REQUIRED ACTION:
Find the word "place" in the records below. List each line containing it.

··· LISTED ENTRIES ···

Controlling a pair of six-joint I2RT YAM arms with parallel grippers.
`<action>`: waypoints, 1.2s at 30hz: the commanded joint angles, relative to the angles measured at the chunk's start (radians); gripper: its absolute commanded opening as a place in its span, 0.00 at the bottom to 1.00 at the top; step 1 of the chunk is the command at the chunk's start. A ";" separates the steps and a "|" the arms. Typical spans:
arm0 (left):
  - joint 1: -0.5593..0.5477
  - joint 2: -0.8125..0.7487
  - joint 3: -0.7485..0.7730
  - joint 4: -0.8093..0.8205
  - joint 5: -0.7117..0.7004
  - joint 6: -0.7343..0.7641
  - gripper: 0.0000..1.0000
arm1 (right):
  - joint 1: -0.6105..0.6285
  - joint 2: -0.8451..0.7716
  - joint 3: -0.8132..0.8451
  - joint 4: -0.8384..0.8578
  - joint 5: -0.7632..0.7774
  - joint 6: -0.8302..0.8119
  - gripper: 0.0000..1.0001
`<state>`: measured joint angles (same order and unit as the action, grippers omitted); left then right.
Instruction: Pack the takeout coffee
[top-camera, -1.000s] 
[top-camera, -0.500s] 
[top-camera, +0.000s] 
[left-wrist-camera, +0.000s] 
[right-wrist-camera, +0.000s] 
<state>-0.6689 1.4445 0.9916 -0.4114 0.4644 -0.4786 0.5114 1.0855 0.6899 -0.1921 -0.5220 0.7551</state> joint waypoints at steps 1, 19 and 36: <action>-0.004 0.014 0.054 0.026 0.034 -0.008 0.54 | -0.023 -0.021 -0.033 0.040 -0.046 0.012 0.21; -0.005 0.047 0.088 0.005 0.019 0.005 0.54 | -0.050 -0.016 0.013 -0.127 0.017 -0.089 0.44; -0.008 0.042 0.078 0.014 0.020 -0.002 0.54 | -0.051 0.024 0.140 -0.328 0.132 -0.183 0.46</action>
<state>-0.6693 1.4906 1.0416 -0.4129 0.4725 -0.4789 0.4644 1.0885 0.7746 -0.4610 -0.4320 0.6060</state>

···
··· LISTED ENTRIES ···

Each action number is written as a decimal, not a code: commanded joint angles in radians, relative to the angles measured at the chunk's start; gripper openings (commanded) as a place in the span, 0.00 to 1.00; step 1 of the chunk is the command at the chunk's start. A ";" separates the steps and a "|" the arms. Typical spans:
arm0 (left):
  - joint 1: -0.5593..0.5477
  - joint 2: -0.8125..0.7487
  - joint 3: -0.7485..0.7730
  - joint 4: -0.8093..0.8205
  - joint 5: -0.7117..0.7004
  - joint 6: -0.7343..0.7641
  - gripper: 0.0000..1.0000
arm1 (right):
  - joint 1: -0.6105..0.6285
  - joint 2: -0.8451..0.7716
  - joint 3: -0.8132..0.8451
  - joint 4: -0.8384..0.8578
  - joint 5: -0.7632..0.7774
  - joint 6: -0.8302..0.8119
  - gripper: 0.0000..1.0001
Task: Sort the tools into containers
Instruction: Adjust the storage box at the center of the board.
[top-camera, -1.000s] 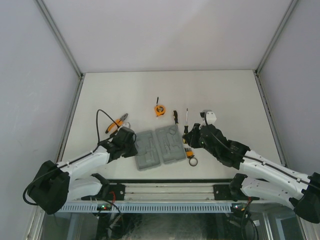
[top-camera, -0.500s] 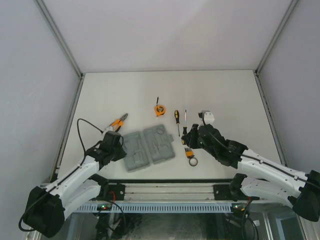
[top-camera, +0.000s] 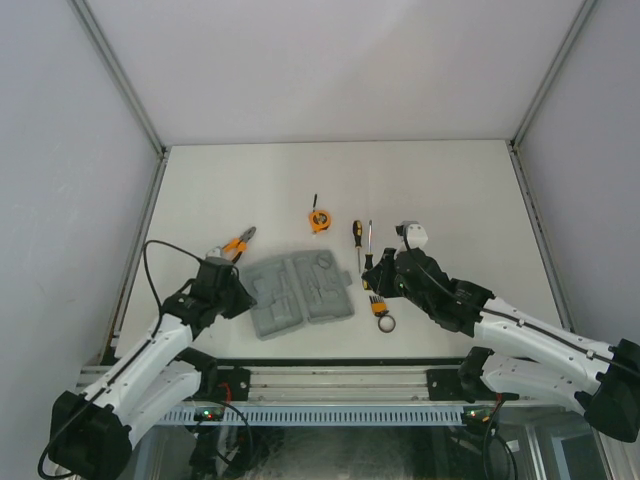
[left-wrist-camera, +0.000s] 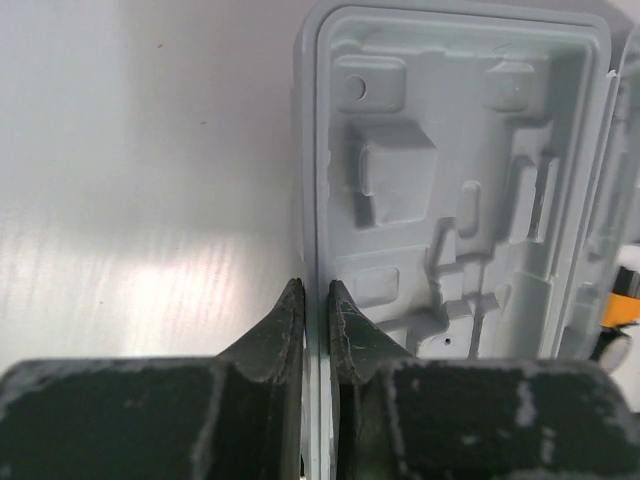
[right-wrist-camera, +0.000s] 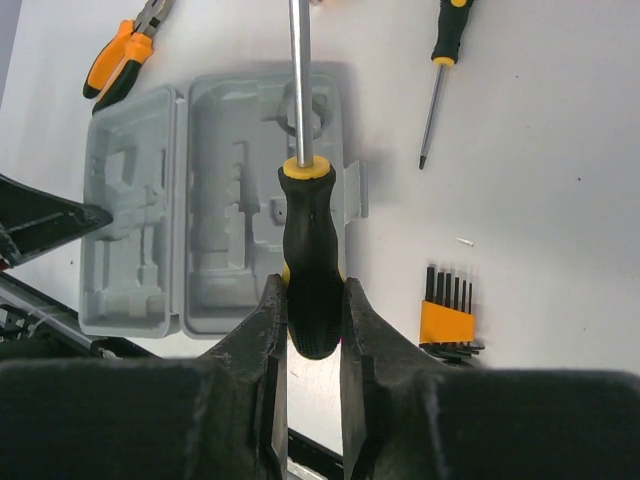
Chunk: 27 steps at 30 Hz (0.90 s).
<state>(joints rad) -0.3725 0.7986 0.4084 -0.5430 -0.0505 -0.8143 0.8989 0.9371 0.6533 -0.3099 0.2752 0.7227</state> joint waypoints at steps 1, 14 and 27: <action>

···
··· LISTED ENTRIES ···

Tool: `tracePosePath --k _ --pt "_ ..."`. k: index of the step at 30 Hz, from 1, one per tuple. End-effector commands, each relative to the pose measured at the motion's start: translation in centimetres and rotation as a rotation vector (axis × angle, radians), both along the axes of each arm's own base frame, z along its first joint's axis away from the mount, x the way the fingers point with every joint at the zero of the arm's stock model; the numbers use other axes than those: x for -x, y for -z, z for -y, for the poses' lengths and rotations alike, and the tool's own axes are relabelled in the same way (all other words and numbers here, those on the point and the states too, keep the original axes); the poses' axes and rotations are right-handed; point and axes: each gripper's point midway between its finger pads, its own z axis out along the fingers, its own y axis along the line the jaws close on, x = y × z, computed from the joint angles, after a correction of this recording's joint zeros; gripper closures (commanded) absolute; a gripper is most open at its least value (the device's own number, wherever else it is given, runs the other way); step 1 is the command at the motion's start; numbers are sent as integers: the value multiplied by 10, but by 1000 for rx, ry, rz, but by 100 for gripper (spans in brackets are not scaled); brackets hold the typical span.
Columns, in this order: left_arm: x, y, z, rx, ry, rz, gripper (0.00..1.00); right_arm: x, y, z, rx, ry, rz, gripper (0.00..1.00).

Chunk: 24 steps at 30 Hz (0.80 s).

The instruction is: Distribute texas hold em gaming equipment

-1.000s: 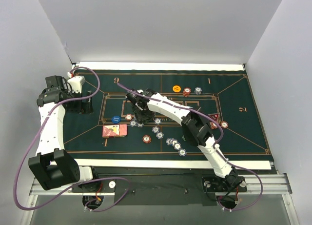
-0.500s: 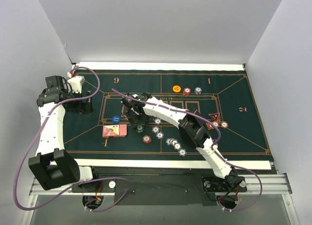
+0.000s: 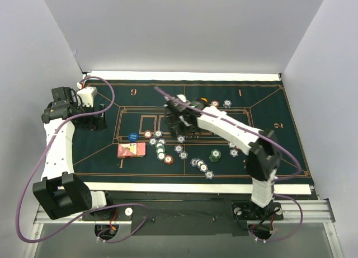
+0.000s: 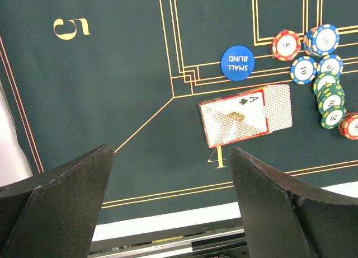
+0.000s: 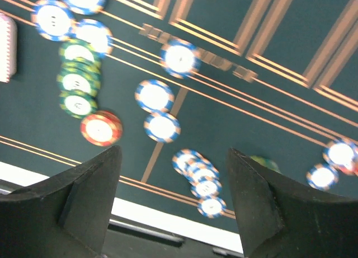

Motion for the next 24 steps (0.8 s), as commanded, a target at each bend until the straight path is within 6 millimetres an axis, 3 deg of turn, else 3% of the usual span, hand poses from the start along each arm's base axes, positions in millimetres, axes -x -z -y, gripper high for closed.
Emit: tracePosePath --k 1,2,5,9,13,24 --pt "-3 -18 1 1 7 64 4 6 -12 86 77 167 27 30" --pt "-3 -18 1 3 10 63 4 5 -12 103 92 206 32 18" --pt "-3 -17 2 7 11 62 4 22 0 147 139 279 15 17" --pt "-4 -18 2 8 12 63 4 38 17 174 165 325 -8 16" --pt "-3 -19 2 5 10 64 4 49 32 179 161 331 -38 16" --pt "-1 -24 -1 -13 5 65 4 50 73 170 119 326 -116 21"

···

EXERCISE SOLUTION:
`<action>`: waypoints, 1.2s at 30hz: the commanded joint angles, relative to the angles measured at the chunk's start (radians); gripper: its absolute commanded opening as a place in its span, 0.00 at the bottom to 1.00 at the top; step 1 of the chunk is the command at the chunk's start. A ";" separates the steps and a "|" the arms. Typical spans:
Each action number is written as a decimal, not a code: commanded joint angles in radians, relative to the angles measured at the chunk's start; gripper openings (commanded) as a place in the span, 0.00 to 1.00; step 1 of the chunk is the command at the chunk's start. A ";" separates the steps and a "|" the arms. Typical spans:

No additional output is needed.